What the task asks: Of the material below, the lines to be retyped are those from the line containing "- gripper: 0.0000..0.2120" through the line containing "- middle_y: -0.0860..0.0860", inclusive; reproduce them exactly.

#### Data excerpts ####

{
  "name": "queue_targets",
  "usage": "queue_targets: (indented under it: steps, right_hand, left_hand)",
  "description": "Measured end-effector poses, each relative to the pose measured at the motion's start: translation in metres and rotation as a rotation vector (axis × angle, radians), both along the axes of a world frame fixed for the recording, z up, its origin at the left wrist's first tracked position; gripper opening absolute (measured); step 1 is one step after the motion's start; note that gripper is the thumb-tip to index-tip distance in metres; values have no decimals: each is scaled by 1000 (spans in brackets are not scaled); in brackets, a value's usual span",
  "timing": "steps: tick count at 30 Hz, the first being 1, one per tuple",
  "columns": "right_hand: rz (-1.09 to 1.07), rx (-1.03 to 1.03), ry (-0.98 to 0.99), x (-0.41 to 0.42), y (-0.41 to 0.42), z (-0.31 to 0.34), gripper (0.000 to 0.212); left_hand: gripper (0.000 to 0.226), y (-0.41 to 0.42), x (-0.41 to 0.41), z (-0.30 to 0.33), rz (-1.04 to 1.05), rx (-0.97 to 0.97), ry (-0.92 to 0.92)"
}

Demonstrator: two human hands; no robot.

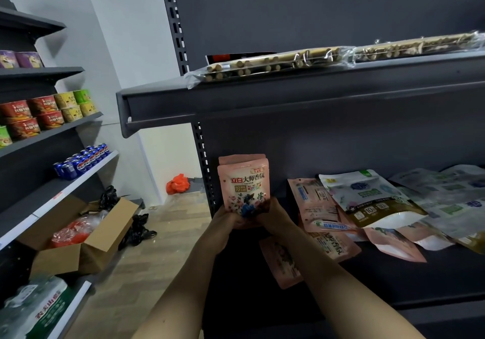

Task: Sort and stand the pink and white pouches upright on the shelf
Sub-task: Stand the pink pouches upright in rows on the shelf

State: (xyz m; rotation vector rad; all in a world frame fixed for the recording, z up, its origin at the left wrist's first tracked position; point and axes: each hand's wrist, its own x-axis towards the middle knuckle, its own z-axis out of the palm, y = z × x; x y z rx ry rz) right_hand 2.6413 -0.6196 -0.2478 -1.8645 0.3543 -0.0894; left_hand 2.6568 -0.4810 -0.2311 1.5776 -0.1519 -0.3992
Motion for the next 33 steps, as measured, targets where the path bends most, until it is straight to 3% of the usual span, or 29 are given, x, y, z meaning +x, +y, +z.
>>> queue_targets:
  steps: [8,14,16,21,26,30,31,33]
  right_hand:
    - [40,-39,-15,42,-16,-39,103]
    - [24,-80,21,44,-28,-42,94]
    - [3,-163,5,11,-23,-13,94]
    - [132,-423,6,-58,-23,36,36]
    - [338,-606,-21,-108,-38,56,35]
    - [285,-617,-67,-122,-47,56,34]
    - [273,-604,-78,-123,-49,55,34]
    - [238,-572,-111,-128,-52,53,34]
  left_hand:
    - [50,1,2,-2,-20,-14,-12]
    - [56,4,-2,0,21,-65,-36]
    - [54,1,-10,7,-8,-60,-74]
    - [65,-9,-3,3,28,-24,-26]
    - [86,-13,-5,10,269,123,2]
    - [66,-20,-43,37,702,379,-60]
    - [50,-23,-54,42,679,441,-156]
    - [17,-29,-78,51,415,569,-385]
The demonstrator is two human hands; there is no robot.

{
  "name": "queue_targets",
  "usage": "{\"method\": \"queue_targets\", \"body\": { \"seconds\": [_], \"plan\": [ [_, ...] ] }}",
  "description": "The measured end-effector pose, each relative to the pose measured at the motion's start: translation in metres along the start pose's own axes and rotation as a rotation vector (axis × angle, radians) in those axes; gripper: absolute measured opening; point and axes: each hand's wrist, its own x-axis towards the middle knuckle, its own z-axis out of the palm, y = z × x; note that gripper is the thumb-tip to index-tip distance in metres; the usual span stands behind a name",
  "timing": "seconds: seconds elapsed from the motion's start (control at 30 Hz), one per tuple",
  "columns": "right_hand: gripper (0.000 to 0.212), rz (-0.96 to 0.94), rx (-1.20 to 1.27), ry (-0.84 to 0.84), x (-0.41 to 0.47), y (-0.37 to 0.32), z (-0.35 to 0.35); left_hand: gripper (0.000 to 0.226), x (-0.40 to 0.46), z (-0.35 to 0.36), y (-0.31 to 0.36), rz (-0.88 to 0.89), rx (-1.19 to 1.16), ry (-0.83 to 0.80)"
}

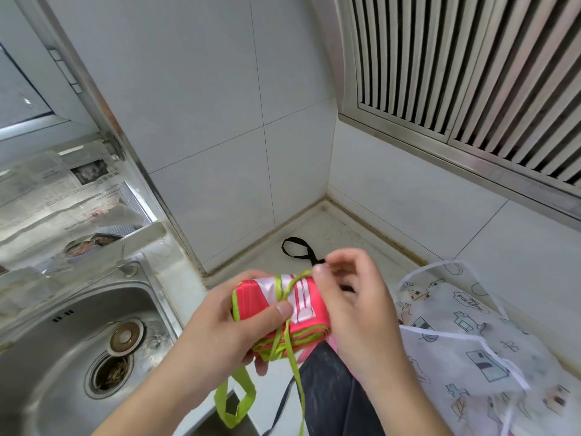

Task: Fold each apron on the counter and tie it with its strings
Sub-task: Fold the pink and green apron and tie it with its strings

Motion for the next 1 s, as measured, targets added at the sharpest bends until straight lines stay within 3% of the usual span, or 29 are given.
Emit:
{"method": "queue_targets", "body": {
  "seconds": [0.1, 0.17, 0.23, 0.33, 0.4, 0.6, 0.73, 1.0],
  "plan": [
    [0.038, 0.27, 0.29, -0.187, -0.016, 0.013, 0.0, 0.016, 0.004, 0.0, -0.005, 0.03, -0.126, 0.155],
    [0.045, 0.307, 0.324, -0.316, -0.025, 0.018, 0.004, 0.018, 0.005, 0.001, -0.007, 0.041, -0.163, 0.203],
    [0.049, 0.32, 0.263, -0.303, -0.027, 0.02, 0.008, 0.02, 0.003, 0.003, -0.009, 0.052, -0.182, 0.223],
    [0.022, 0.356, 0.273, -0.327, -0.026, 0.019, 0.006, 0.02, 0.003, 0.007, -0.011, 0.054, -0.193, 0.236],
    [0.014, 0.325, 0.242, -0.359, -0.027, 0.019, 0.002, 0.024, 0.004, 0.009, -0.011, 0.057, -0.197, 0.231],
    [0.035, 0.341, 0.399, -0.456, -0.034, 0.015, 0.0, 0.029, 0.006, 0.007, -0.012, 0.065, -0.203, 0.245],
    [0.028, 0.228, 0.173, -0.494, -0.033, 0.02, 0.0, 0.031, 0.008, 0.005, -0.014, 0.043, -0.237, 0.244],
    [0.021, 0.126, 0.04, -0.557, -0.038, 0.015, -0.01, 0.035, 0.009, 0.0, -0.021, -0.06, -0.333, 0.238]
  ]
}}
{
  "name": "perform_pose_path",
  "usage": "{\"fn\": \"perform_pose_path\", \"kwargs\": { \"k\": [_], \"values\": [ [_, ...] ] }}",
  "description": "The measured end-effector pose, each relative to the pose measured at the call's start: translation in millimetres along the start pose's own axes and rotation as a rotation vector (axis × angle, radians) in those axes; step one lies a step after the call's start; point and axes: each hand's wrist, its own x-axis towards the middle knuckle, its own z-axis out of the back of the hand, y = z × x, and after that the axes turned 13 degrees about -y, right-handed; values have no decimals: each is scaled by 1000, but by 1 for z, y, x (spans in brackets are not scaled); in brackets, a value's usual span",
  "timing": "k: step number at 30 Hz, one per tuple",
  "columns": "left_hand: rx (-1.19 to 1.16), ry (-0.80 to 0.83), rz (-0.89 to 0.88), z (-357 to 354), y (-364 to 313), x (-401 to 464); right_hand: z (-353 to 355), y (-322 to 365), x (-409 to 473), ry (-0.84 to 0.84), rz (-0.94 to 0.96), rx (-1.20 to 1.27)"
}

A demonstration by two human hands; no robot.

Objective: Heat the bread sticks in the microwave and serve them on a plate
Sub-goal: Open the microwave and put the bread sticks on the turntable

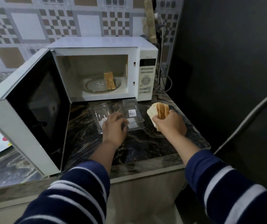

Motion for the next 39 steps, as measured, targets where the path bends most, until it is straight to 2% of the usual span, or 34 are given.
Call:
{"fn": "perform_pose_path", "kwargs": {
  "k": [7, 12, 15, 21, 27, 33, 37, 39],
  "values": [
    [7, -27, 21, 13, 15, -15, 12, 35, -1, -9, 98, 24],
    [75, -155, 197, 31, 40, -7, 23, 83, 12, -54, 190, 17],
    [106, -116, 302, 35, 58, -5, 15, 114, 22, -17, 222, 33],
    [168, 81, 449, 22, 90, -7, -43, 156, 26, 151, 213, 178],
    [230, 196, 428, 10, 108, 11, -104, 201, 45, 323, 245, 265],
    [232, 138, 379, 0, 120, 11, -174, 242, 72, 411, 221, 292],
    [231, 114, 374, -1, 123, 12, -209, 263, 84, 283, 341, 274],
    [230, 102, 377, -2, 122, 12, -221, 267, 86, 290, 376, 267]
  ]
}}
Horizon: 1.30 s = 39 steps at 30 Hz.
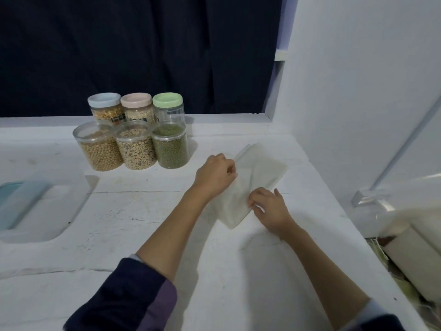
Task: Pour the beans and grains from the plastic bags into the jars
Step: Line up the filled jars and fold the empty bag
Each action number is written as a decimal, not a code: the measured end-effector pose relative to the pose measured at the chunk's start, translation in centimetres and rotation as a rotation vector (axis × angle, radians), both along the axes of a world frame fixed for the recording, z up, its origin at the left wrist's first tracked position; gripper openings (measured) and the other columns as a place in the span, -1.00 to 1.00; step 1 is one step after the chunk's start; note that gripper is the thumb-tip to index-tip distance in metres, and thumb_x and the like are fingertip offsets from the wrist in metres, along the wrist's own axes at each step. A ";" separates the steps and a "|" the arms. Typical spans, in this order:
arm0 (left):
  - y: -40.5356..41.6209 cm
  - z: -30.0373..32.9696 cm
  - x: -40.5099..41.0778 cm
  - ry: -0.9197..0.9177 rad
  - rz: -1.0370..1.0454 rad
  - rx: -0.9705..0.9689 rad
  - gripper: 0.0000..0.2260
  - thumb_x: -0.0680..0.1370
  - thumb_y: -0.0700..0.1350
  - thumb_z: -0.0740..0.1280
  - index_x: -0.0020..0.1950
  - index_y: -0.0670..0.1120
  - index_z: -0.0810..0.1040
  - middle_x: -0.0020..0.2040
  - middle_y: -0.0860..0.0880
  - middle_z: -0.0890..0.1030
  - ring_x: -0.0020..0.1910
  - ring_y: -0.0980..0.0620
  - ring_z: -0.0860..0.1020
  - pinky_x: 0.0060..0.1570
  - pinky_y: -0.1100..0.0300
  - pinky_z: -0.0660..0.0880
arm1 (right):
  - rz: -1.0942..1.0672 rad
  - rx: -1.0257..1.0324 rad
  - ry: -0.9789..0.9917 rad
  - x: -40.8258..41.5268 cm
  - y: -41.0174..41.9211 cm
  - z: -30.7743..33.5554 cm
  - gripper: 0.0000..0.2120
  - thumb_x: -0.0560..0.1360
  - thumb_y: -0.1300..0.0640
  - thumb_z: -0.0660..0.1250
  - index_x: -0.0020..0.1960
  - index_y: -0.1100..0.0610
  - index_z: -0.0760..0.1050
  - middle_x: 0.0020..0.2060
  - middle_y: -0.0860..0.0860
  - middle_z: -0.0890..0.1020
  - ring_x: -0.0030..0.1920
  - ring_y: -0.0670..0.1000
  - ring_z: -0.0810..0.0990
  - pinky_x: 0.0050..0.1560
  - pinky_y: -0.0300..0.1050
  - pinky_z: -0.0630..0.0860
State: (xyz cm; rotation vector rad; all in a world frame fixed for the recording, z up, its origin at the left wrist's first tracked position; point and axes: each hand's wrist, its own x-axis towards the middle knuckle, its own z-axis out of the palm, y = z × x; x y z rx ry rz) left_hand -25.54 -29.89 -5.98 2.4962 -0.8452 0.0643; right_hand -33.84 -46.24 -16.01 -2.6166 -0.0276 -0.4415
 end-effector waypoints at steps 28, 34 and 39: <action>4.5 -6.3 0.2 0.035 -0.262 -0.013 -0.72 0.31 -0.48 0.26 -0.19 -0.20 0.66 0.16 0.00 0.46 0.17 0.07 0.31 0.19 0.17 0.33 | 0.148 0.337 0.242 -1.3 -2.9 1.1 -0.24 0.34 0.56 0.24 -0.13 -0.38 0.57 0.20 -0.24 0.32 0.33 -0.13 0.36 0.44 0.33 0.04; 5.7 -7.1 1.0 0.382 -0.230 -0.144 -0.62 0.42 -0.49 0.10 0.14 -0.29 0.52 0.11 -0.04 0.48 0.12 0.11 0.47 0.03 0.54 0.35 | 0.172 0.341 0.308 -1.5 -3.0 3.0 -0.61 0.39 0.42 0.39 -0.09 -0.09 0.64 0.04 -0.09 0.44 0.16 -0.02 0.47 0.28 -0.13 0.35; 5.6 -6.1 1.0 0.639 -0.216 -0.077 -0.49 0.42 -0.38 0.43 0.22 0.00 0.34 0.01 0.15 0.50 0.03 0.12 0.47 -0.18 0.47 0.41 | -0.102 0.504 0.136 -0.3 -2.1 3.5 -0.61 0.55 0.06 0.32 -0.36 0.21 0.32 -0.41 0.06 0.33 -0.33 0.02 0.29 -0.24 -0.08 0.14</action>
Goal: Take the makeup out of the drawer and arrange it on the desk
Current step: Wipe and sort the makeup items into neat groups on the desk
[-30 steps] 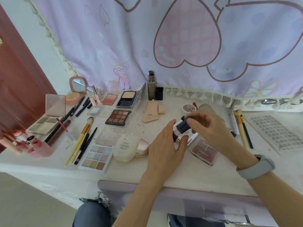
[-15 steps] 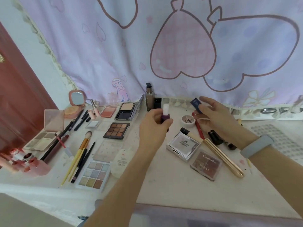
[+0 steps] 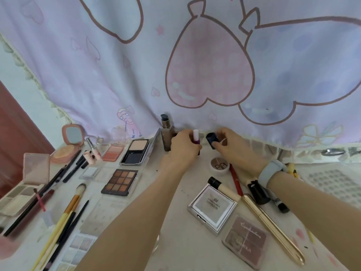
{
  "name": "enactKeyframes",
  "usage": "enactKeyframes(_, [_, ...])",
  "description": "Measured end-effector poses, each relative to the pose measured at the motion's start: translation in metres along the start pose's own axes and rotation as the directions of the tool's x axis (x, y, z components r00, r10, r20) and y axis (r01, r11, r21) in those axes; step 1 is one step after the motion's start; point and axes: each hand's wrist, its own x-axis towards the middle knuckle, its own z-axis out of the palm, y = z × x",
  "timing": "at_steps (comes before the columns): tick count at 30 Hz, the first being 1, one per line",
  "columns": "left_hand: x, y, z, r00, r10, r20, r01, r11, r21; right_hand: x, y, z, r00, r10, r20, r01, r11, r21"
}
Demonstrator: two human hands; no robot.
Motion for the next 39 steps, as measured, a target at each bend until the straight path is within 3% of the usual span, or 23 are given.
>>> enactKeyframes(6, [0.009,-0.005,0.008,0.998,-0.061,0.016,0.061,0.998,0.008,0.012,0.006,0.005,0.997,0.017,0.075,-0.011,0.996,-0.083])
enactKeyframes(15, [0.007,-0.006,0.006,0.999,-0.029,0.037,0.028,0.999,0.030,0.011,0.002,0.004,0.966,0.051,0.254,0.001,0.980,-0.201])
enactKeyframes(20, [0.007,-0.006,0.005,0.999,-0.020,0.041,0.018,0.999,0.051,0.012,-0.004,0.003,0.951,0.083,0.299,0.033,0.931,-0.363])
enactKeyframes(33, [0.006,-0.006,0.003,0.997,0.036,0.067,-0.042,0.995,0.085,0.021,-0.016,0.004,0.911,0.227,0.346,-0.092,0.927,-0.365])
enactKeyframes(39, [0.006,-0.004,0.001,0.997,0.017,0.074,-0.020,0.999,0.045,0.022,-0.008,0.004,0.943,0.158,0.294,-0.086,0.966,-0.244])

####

Answer box:
  - gripper: 0.0000..0.2120
  - thumb_x: -0.0560..0.1360
  - thumb_y: -0.1300..0.0640
  - thumb_z: -0.0660..0.1250
  - index_x: -0.0020..0.1960
  - index_y: -0.1100..0.0610
  - index_z: -0.0760..0.1050
  - middle_x: 0.0020..0.2060
  - middle_y: -0.0860..0.0860

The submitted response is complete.